● **ASSIGNED TASK**
Could you copy each line of the entries that contains "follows"?

DATA SECTION: Begin

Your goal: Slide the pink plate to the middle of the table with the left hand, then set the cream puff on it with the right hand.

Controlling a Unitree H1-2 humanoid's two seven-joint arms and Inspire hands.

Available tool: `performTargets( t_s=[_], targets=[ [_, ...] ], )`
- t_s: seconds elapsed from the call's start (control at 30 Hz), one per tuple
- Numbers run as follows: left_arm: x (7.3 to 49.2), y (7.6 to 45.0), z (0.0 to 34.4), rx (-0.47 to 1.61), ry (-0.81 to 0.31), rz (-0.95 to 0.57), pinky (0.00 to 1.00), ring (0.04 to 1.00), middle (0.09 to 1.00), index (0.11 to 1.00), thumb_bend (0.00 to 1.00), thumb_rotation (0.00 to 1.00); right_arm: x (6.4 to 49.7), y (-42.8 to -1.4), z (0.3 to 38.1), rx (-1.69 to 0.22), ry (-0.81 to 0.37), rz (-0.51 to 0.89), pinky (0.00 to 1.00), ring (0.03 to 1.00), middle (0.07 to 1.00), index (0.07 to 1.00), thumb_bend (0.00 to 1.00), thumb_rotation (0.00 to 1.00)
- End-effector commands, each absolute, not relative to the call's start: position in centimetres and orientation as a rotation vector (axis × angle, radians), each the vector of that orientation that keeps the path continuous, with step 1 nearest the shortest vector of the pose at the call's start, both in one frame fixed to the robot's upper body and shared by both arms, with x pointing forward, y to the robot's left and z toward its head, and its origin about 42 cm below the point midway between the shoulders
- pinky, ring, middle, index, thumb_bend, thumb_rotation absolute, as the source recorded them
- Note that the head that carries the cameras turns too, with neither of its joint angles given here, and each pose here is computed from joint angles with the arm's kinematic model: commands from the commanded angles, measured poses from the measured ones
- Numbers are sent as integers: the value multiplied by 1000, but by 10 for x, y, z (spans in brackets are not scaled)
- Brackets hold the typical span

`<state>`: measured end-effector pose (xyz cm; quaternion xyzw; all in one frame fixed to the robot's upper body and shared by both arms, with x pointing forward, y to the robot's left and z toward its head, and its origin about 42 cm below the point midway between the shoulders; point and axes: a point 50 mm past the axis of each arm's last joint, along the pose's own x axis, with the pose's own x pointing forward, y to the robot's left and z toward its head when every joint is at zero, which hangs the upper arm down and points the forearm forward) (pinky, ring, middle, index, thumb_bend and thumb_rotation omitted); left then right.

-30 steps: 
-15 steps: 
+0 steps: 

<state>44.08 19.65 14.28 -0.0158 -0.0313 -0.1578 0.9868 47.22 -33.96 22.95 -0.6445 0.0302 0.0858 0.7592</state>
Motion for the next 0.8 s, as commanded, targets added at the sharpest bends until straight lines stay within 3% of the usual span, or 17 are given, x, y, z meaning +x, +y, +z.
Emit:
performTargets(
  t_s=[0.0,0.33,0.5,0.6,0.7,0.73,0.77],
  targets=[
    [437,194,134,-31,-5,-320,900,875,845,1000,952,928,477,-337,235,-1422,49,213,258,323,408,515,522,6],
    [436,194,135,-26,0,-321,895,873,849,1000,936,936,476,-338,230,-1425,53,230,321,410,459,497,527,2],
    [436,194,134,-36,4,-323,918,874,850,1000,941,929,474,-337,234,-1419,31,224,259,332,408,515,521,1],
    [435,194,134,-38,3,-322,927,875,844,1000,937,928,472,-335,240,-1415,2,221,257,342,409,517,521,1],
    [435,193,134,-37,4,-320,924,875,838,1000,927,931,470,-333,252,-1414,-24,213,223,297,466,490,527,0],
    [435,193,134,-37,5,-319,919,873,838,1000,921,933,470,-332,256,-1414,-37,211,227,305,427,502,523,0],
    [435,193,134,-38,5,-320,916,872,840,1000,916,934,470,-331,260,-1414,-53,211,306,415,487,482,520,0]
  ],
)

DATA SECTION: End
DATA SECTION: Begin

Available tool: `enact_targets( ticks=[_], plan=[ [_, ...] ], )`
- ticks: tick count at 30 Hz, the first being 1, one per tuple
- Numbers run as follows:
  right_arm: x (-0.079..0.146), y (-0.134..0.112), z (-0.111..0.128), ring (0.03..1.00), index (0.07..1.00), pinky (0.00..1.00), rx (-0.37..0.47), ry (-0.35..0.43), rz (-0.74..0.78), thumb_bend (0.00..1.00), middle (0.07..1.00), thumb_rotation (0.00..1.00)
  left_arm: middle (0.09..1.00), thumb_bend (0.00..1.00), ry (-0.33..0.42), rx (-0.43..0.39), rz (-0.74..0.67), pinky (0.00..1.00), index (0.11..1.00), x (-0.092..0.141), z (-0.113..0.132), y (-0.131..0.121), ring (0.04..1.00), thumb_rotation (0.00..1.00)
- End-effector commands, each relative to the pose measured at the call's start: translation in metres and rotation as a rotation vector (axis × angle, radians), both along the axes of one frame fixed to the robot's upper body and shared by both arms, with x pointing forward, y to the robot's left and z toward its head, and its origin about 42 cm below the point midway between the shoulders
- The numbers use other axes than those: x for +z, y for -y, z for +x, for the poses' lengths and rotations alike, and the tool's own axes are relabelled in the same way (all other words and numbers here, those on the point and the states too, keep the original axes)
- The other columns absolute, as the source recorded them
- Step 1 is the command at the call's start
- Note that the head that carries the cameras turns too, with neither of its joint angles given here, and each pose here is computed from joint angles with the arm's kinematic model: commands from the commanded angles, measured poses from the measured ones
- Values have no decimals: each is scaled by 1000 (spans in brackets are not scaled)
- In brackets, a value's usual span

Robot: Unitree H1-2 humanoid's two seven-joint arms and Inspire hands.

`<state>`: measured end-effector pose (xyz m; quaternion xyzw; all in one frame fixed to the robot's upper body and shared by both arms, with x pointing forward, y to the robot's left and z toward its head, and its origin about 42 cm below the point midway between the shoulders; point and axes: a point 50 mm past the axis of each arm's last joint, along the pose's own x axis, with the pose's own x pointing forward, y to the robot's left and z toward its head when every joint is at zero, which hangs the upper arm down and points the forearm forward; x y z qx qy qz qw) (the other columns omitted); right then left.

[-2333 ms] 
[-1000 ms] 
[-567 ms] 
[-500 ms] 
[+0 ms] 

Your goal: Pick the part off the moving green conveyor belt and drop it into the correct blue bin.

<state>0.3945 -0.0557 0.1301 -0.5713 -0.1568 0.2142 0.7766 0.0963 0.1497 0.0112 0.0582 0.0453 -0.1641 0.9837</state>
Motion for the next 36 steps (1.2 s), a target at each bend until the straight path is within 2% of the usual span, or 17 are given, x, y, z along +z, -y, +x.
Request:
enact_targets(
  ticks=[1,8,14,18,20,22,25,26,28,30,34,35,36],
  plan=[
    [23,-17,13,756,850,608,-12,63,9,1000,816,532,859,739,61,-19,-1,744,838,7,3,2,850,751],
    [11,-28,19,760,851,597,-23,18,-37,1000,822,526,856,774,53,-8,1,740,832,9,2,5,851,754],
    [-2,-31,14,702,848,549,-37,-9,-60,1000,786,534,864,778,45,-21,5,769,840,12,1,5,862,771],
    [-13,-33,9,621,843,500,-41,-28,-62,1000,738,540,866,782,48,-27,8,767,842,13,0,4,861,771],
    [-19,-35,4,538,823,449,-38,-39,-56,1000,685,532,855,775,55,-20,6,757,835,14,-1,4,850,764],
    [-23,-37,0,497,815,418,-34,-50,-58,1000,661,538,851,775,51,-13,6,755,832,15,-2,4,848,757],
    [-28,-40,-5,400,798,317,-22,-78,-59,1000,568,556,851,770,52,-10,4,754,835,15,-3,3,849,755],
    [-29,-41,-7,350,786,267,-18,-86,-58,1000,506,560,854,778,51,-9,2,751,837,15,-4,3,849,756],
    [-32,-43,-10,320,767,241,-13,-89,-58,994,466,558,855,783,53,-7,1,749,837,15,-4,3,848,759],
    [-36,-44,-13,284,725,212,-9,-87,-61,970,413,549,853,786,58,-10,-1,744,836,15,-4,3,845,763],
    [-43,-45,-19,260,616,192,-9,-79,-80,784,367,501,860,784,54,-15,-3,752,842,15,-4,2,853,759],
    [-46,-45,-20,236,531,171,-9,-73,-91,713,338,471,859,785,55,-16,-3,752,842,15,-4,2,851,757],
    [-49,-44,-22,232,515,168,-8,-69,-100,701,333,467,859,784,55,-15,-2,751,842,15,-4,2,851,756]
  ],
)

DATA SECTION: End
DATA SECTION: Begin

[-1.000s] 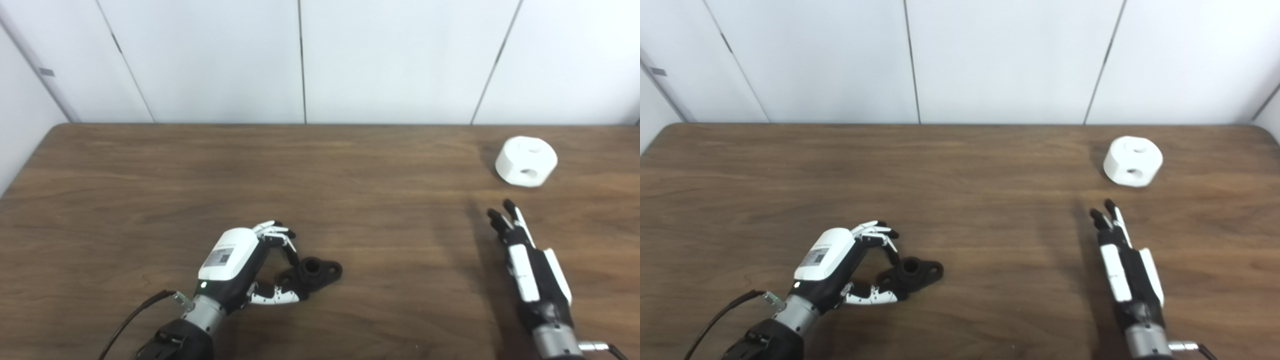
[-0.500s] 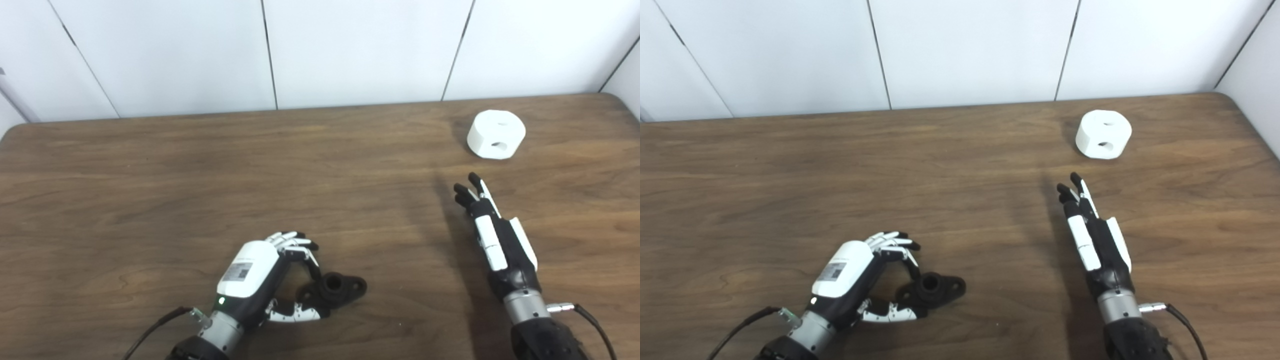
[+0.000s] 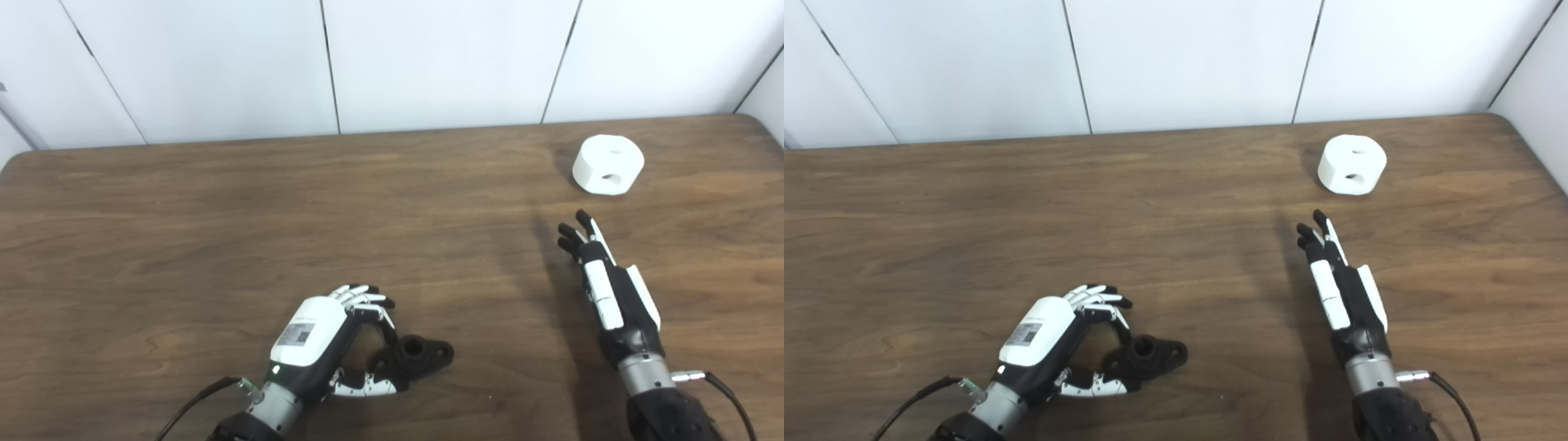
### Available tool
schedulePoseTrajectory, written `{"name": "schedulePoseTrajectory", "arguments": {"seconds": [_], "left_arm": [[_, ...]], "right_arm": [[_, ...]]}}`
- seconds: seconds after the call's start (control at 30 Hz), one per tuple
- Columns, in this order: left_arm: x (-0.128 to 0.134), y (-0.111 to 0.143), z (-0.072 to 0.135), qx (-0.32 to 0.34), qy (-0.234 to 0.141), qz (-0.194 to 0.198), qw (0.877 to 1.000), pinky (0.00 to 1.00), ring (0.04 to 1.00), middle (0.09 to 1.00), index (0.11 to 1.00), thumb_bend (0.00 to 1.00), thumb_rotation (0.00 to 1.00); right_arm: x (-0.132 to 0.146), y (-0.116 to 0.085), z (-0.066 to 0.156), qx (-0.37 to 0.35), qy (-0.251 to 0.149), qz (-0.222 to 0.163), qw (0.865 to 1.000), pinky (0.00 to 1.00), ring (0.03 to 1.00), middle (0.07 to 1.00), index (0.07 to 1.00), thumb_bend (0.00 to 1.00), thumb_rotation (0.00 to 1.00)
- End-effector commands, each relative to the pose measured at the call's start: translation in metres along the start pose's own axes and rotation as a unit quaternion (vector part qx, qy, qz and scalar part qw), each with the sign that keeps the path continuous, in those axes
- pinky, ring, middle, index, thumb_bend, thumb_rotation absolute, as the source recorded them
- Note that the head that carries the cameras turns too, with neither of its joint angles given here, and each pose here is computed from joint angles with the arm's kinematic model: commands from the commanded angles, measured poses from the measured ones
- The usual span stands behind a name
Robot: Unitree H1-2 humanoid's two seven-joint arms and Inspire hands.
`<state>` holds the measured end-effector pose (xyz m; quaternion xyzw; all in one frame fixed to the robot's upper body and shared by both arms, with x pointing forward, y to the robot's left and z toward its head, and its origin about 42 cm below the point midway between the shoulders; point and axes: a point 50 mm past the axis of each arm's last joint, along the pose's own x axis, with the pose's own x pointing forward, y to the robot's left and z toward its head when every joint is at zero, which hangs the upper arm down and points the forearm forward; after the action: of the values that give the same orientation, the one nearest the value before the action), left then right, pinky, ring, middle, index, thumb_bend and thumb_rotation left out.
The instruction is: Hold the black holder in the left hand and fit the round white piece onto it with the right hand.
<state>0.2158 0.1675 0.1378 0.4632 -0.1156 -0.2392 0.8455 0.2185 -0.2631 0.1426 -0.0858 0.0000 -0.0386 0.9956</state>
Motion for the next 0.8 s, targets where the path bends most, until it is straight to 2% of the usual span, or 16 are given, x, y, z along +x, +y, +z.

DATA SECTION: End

● **WRITTEN ANSWER**
- Numbers run as follows: left_arm: x (7.3 to 49.2), y (7.6 to 45.0), z (0.0 to 34.4), rx (-0.47 to 1.61), ry (-0.81 to 0.31), rz (-0.95 to 0.57), pinky (0.00 to 1.00), ring (0.04 to 1.00), middle (0.09 to 1.00), index (0.11 to 1.00), thumb_bend (0.00 to 1.00), thumb_rotation (0.00 to 1.00); right_arm: x (6.4 to 49.7), y (-42.8 to -1.4), z (0.3 to 38.1), rx (-1.69 to 0.22), ry (-0.81 to 0.37), rz (-0.51 to 0.89), pinky (0.00 to 1.00), ring (0.03 to 1.00), middle (0.07 to 1.00), index (0.07 to 1.00), thumb_bend (0.00 to 1.00), thumb_rotation (0.00 to 1.00)
- Numbers run as follows:

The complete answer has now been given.